Gearty (1991) expresses the way terrorism covering is being conducted like a soap opera:
“The publicity achieved by terror is fleeting however, and the attention focused on its perpetrators soon wanders. A whole campaign of terror therefore, is required to reduce the risk of media neglect. But systematic violence in itself is not enough. Terror cannot afford to be repetitive, for the Western public is not much moved by an atrocity which has already distressed them in some earlier incarnation. (…) Thus, as with an old TV soap desperate to keep its ratings, the producers of terror dramas are forced to escalate their actions with each episode.” (1991: 10)
Chomsky (1998) demonstrates the way mass media manufacturers its content and consequently plays an essential part in the social construction of reality. In his propaganda model it is demonstrated, the way political elite utilizes “the power of the government to fix frames of references and agendas, and to exclude inconvenient facts from public inspections “(Chomsky,1988, xii). The scholar also points out the way mass media is manipulated to convey “messages and symbols to the general populace (…) to inculcate individuals with the values, beliefs, and codes of behavior that will integrate them into the institutional structures of the larger society” (Chomsky,1988, p.1). However, their focus on “sensationalism” (Chomsky,1988, xiv) nourished, what Downs (1984) theorized, as the issue-attention cycle. It is explained by the fact that public attention rarely remains sharply fixed upon any one issue. Instead, a systematic
“issue-attention cycle” influences public attitudes and behavior concerning most key domestic problems. (Downs 1984: 38)

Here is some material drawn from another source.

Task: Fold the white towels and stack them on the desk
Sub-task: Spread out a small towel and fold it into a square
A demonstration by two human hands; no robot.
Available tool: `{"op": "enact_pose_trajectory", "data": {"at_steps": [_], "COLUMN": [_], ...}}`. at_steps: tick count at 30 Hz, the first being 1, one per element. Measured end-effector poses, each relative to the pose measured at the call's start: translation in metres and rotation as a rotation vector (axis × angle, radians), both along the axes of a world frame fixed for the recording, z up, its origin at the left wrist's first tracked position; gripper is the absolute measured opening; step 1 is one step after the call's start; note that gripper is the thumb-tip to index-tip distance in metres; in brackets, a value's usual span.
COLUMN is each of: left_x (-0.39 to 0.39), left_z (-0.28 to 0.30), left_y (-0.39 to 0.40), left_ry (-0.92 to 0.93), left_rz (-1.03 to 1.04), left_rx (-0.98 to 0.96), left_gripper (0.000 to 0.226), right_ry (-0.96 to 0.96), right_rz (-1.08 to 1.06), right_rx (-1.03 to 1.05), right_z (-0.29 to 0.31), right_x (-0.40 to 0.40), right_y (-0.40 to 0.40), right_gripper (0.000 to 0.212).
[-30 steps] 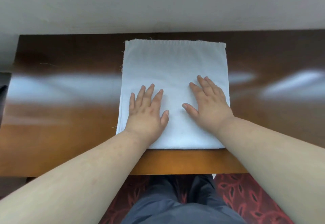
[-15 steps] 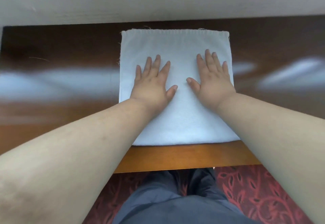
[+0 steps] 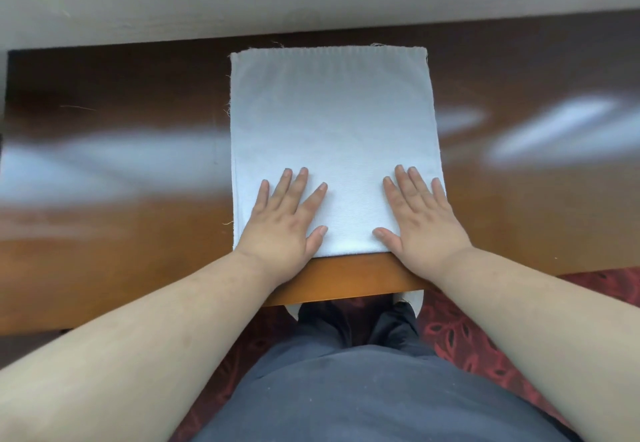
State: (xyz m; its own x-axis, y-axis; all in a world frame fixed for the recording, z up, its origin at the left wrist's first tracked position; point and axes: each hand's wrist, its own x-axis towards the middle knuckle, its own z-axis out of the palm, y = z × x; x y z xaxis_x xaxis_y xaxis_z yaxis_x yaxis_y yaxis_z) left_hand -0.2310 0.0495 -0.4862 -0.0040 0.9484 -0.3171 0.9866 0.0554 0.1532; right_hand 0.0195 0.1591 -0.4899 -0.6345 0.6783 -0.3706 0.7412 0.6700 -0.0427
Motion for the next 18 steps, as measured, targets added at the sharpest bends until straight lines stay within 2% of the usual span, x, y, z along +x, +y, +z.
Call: {"op": "enact_pose_trajectory", "data": {"at_steps": [5,8,9,10,13,18], "left_x": [-0.022,-0.031,-0.035,-0.039,-0.050,-0.058], "left_z": [0.002,0.014,0.019,0.023,0.025,0.025], "left_y": [-0.042,-0.049,-0.051,-0.055,-0.070,-0.082], "left_ry": [0.059,-0.033,-0.079,-0.101,-0.041,0.002], "left_rz": [-0.101,-0.078,-0.030,0.019,0.107,0.191], "left_rx": [-0.081,-0.051,-0.004,0.054,0.118,0.112], "left_gripper": [0.071,0.078,0.072,0.061,0.035,0.023], "right_ry": [-0.056,-0.036,0.012,0.072,0.254,0.321], "right_rz": [0.042,0.079,0.075,0.064,0.057,0.115], "right_rx": [-0.017,-0.006,0.007,0.017,0.095,0.146], "right_z": [0.010,0.016,0.019,0.021,0.022,0.026], "right_x": [0.040,0.056,0.060,0.065,0.083,0.092], "right_y": [0.000,0.000,0.000,-0.001,-0.003,0.004], "right_gripper": [0.085,0.091,0.091,0.085,0.045,0.024]}}
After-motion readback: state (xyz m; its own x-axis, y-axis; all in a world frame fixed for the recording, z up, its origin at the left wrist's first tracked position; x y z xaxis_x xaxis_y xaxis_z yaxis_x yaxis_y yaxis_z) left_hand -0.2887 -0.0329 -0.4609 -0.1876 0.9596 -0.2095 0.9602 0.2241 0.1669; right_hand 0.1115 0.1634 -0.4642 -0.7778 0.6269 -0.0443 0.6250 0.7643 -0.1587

Douglas Kellner (2002) tackles the issue of media spectacle. He utilizes the term “society of the spectacle” developed by situationist Guy Debord who argues that its’ function is to “serve to enculturate individuals into its way of life, and dramatize its conflicts and modes of conflict resolution “(2002: 5). The scholar argues that it is “a tool of pacification and de-politicization (…) which stupefies social subjects and distracts the most urgent task of real life” (2002: 6). Bin Laden has been presented as a “megaspectacle” (2002: 21). This confirms Jean Braudrillard’s position that “that we are currently living in an era of simulation in which it is impossible to tell the difference between the real and fake, reality and or constructed prism” (2002: 22).
Hickman, Thomas and Silvestri (2011) also address the effect of strong language in mass media in relation to terrorism. Influential utterances in press and political debates are often accompanied by a certain portrayal of nations which at that point undergo terrorist attacks. People of these states are often described as “consisting of decent, civilized, law-abiding, moderate and secular citizens and values” (2011:3) which simultaneously creates an, often unspoken, juxtaposition to those who attempt to threaten this utopian image of democracy.